My mother is a narcissist too. It is incredibly hard, but reading threads on here with people who have been through similar things is hugely helpful. My mother threatened to kill herself over Christmas and I haven't spoken to her since. I have realised that I can't take any more. Luckily I live 200 miles away.

Sending hugs to all going through a similar situation.

SeaEagleFeather · 08/01/2017 22:14

kinddogtails Do look up narcissistic Fleas. It might be very helpful and even better, it seems to be accurate :)

Pimplemousse · 09/01/2017 01:00

There are some uncanny similarities here- my DM also made suicide threats if I didn't agree with her on a major decision issue that came up for our family- that fucking terrified me as a child.
Then also as an adult I suggested to my DM gently that she might benefit from some therapy or counselling in view of her awful life she was always talking about.
She said she wouldn't go as there was nothing they would have to say that she didn't already know Hmm
I definitely had some narc traits when younger but feel I am hyper conscious of it now and make a big effort to be self reflective to stamp out any narciness in myself.

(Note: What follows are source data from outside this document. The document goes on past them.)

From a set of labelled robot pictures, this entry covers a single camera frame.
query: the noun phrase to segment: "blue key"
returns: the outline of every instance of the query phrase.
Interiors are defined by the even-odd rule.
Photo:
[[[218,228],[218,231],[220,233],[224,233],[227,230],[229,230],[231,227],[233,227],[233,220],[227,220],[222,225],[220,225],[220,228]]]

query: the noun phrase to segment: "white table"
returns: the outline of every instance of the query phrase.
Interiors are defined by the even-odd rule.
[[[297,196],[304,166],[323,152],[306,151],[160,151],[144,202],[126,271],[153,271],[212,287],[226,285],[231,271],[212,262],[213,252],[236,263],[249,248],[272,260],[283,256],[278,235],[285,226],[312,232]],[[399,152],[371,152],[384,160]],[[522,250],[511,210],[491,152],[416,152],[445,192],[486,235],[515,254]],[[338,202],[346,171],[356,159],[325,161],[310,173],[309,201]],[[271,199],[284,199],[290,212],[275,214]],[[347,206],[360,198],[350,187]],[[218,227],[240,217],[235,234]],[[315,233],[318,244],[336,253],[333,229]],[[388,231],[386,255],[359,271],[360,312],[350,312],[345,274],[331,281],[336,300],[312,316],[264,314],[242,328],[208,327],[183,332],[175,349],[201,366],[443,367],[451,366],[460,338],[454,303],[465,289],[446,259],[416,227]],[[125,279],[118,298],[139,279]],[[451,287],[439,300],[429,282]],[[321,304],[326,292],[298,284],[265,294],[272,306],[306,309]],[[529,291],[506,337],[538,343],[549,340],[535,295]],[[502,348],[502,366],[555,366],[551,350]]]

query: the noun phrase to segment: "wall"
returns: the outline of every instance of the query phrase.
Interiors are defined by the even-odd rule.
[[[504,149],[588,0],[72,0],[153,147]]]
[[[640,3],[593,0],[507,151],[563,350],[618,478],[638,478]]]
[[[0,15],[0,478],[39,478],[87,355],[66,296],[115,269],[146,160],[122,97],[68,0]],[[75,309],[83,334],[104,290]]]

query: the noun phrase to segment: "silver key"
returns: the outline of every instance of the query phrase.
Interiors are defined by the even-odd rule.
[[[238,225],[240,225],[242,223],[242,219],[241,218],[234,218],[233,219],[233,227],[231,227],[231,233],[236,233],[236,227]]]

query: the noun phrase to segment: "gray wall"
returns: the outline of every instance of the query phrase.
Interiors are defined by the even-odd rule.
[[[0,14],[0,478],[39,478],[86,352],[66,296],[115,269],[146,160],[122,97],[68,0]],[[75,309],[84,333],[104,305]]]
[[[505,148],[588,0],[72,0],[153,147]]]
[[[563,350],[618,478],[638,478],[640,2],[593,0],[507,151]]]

Iusedtobedontcall · 09/01/2017 01:20

This all sounds very familiar. My mum has the list of health anxieties. I once thought she was dying when she told me she was very ill when I was 18. I was v upset at uni. It was all untrue. She has a lot of cosmetic surgery and loves everyone to admire how young she looks. If she brings me out, she loves to tell strangers 'this is my daughter, she's 34' so that she can see all of the shocked faces, as she looks too young. If I'm upset about something, it stresses her out, she can't cope: ' why does this always happen to me...'
She used to call me a village idiot when I was little if she was angry with me. She would follow me around the house in a temper if I tried to walk away.
She is also always on her way out somewhere or busy or stressed.

KindDogsTail · 09/01/2017 11:44

I had not realised there was an illness and suicide-threat version of narcissism till this thread came up. Now I can definitely see narcissism may well be behind another person in my life who is always ill. I thought it was a form of self-harm or hypochondria before, but it must be for control and to get attention.

Thank you for bringing this all up Phoenix. Your thread is helping other people. I hope some answers from the other posters here help you, by showing you are not alone.